→ **TASK DESCRIPTION**
Search the data below for "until" and report how many lines contain it, with no other text.

→ **DATA RECORDS**

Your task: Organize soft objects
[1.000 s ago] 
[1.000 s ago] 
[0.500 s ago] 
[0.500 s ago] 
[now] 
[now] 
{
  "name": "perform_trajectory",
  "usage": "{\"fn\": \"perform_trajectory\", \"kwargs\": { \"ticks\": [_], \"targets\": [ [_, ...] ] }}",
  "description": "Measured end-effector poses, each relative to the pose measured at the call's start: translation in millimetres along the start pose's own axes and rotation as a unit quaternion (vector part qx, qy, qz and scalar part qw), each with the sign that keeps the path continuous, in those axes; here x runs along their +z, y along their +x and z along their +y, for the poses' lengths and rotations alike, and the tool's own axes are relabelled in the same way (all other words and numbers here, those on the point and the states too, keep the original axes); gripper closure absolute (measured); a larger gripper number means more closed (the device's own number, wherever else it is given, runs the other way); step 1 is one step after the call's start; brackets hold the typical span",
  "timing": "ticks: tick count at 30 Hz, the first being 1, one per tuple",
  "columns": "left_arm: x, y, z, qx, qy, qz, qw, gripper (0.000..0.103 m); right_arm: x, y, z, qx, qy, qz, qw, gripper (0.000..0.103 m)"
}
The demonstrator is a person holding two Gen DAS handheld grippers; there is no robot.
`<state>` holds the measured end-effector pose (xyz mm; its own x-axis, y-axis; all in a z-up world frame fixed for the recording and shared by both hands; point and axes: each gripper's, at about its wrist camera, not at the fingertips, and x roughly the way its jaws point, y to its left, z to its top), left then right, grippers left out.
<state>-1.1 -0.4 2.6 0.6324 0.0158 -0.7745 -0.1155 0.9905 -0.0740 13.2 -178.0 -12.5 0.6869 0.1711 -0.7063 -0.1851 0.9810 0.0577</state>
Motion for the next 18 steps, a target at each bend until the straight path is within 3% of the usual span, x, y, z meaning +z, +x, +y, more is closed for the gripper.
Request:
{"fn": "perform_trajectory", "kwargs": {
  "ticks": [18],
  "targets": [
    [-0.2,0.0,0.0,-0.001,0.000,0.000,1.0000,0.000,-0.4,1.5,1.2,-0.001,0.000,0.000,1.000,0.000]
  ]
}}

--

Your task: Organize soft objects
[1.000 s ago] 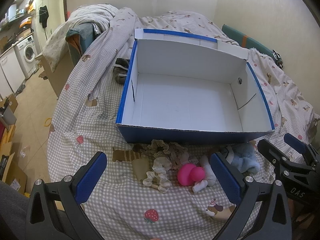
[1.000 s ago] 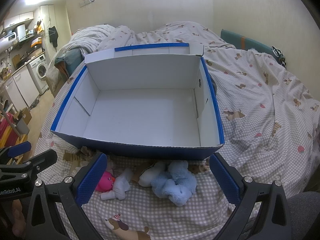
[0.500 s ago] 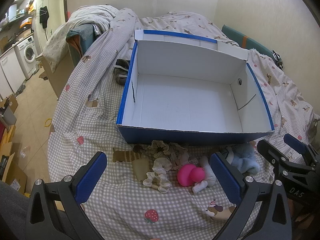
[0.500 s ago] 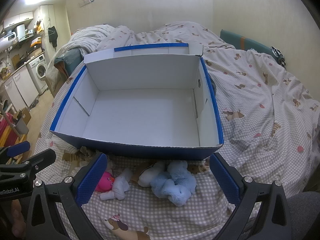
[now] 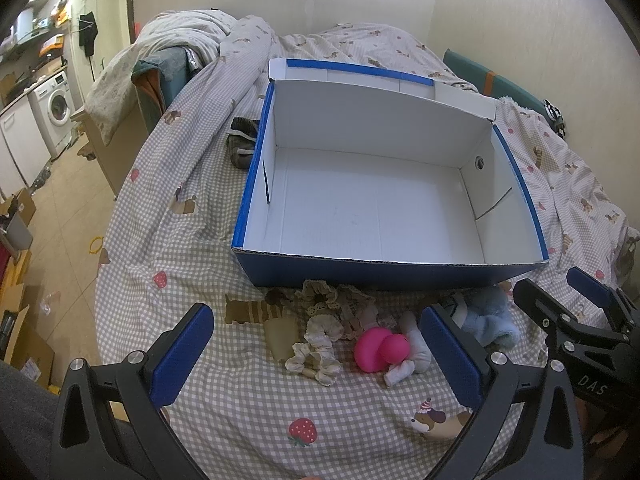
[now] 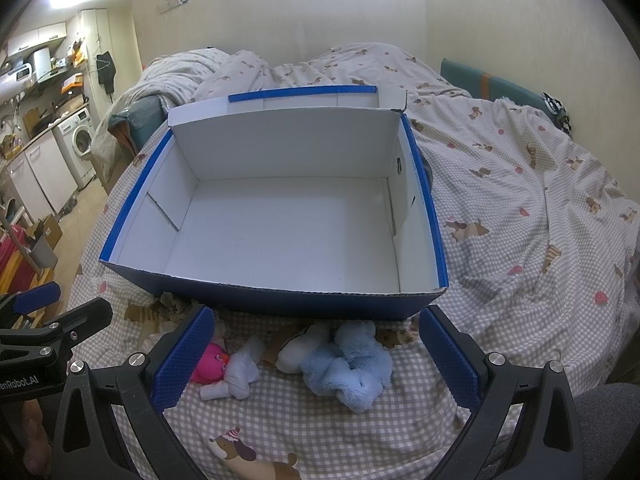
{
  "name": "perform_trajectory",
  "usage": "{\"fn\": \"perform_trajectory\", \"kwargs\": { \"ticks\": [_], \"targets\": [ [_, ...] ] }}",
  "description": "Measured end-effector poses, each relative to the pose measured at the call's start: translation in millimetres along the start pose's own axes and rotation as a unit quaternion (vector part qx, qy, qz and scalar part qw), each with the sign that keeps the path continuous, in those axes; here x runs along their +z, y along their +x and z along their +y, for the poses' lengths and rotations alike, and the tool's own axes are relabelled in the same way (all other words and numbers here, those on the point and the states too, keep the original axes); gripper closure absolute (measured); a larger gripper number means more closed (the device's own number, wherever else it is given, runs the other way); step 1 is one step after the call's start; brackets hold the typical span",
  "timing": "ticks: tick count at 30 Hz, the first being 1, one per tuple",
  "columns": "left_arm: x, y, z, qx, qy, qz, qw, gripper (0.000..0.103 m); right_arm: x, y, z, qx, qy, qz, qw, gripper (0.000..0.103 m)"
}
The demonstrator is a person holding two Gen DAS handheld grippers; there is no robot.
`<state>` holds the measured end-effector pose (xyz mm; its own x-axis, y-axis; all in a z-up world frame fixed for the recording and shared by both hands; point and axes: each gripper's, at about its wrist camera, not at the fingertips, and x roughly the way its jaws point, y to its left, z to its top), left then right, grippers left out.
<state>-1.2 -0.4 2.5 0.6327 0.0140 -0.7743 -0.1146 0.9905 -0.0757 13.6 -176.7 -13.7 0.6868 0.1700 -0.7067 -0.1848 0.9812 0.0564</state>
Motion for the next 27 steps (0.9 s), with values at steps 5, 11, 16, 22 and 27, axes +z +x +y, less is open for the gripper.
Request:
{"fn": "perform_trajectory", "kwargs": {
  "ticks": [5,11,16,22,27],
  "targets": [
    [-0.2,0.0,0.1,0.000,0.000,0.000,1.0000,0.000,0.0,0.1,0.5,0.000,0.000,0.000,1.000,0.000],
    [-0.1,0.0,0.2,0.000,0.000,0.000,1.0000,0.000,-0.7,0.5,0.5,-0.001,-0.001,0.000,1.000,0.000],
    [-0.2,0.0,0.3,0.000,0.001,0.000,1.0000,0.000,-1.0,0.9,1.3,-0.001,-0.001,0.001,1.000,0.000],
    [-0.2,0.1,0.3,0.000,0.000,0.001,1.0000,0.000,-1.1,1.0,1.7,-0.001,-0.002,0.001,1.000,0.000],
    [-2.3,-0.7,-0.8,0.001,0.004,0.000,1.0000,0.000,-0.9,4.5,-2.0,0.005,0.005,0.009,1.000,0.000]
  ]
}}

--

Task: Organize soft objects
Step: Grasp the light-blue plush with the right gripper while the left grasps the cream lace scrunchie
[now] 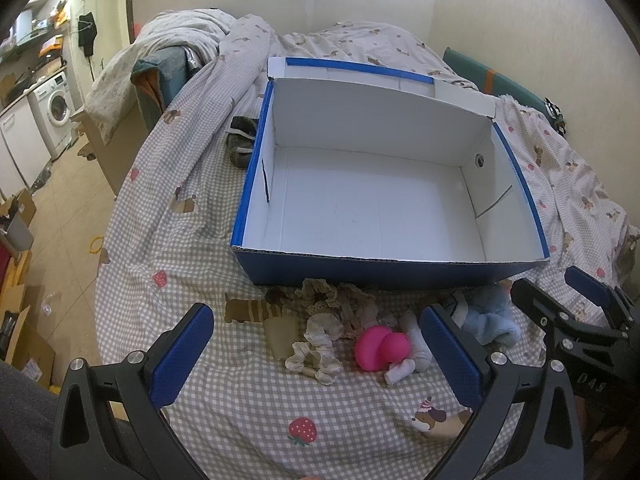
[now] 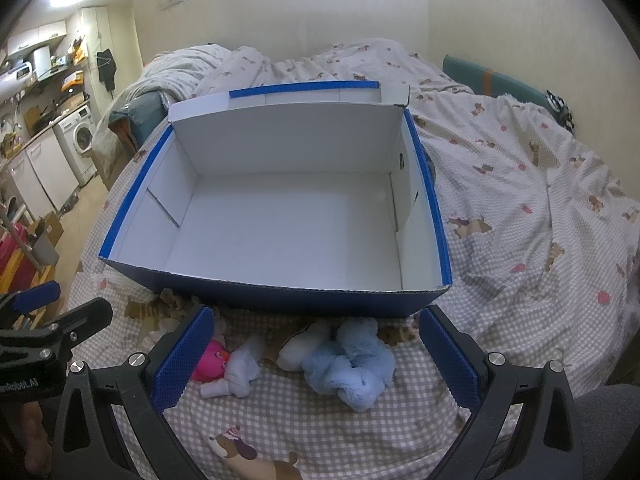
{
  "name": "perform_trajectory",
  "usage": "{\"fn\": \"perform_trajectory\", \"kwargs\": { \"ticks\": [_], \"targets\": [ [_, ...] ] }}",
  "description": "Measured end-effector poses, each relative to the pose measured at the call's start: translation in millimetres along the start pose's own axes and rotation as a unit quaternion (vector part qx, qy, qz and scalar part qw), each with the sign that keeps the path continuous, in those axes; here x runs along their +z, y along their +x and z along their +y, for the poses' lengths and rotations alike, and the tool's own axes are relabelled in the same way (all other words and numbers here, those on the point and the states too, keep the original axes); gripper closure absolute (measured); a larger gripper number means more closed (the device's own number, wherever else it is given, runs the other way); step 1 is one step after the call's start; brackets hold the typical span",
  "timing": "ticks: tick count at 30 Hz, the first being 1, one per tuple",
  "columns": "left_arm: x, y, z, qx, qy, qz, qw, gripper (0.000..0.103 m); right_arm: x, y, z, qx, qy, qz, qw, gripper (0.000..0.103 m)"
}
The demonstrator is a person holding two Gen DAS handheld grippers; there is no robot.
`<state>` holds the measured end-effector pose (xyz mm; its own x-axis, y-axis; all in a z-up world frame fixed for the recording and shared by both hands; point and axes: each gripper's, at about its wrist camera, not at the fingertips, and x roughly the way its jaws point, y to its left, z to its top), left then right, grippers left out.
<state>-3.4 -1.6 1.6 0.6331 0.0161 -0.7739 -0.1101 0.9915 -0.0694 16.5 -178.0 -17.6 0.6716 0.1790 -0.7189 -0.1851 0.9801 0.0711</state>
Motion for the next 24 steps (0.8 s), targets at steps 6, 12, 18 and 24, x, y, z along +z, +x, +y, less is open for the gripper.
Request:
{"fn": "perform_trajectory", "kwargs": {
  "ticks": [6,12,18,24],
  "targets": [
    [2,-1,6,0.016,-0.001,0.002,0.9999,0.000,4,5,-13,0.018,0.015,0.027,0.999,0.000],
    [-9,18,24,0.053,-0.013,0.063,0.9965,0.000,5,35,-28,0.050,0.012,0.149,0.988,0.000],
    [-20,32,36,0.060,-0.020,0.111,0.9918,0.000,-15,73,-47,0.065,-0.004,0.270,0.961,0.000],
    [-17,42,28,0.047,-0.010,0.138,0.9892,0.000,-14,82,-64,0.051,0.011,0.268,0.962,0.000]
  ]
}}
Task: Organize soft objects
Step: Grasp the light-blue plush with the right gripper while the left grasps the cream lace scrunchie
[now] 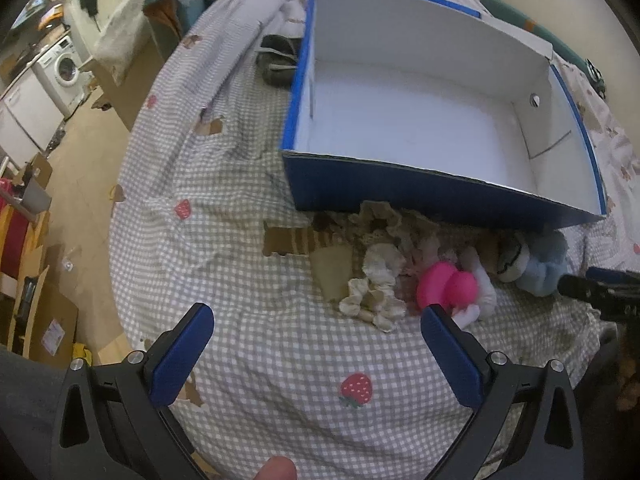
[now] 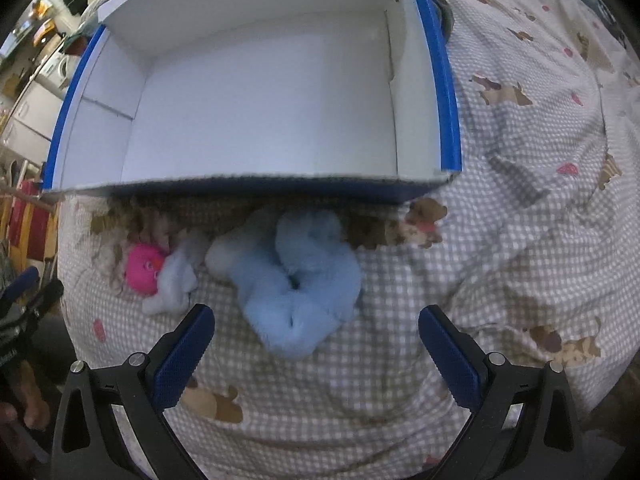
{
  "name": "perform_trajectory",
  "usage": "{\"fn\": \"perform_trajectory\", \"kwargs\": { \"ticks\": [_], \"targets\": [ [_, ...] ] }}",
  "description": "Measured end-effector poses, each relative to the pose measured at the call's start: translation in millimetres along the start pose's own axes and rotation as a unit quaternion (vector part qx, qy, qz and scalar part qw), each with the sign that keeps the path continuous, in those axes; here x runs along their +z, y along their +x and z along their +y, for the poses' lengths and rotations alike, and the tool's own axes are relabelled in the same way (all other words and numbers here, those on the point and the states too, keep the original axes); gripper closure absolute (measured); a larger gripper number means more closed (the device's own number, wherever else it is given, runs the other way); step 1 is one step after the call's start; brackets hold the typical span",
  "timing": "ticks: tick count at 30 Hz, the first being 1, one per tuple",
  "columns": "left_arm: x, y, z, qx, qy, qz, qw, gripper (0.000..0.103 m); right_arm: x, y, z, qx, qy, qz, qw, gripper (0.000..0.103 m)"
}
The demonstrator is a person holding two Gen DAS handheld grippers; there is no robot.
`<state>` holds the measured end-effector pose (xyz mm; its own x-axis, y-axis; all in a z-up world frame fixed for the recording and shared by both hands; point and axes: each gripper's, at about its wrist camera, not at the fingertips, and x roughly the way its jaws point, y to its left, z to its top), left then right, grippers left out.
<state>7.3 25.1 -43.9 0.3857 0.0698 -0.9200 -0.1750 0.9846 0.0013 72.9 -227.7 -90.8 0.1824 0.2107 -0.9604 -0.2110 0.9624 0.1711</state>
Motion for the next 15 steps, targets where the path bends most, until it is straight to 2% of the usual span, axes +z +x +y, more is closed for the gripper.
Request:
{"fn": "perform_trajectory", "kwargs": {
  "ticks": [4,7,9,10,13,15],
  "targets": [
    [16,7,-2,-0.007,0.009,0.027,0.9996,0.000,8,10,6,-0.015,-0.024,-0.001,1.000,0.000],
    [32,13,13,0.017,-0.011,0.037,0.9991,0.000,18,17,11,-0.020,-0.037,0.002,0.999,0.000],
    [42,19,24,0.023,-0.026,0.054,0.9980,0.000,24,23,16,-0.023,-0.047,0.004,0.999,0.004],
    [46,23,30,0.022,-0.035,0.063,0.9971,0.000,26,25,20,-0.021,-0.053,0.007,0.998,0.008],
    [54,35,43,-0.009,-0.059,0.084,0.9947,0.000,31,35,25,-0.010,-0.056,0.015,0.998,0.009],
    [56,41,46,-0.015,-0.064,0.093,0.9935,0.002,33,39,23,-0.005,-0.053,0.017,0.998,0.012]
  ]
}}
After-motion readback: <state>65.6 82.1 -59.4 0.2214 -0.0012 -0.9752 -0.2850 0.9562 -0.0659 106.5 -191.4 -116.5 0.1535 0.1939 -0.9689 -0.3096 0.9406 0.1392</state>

→ **RESULT BELOW**
2